O mais jovem dos três na turnê estava agoniado. Havia chegado antes de todos, reclamou de quem atrasou e parecia contar os minutos para sair do estúdio na Barra da Tijuca, no Rio de Janeiro. Com shows marcados em sete estádios espalhados pelo país, começando pelo Maracanã, no sábado (6), Zeca nunca gostou de multidões, de trabalhar e muito menos de sua enorme fama.
"Para me adaptar com esse sucesso foi complicado. Até hoje fico meio… Gosto de andar na rua, de ir para o botequim", diz o cantor, que falou à Folha com a mesma disposição que tinha para ensaiar. Aragão pediu para responder pelo amigo. "Ele reclamava demais que estava fazendo sucesso. Perdeu o sossego dele, a história de ficar sentado nas caixas no meio das feiras."

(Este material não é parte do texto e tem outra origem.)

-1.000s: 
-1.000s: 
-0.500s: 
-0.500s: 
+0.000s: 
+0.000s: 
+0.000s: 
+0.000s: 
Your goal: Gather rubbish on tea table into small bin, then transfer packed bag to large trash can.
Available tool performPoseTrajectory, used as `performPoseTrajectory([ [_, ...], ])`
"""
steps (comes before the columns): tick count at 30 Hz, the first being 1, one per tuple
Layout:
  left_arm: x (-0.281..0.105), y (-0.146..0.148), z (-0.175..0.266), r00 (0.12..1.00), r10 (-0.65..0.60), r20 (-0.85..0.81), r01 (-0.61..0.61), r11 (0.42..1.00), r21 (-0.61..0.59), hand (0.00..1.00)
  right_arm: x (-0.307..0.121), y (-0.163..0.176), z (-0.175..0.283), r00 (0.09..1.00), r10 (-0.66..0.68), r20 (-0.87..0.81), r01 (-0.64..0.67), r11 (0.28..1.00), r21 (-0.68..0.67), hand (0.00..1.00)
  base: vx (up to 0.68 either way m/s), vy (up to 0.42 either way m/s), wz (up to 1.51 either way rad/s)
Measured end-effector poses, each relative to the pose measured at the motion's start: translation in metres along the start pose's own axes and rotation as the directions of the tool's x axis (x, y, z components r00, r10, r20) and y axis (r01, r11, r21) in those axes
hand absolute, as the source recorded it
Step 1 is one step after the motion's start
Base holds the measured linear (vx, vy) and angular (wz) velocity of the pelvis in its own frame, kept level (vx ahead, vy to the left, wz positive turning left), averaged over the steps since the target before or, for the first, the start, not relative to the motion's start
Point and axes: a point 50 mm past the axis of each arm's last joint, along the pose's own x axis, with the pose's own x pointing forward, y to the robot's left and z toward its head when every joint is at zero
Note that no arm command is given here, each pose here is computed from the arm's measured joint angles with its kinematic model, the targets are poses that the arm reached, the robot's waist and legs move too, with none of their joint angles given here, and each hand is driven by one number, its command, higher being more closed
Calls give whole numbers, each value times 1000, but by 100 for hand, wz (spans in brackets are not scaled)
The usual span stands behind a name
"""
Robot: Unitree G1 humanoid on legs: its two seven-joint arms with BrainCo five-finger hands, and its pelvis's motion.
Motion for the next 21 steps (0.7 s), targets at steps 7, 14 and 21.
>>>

Improvisador talentosíssimo no partido alto, Zeca Pagodinho conquistou rápido os bambas que frequentavam as rodas de samba do Cacique de Ramos —entre eles Beth Carvalho, que o convidou para cantar em "Camarão Que Dorme a Onda Leva", em 1983, inaugurando sua carreira fonográfica. Foi o produtor Milton Manhães quem levou o jovem cantor ao estúdio para uma carreira solo. Primeiro, para participar da coletânea "Raça Brasileira", de 1985, e depois para lançar seu disco de estreia, no ano seguinte.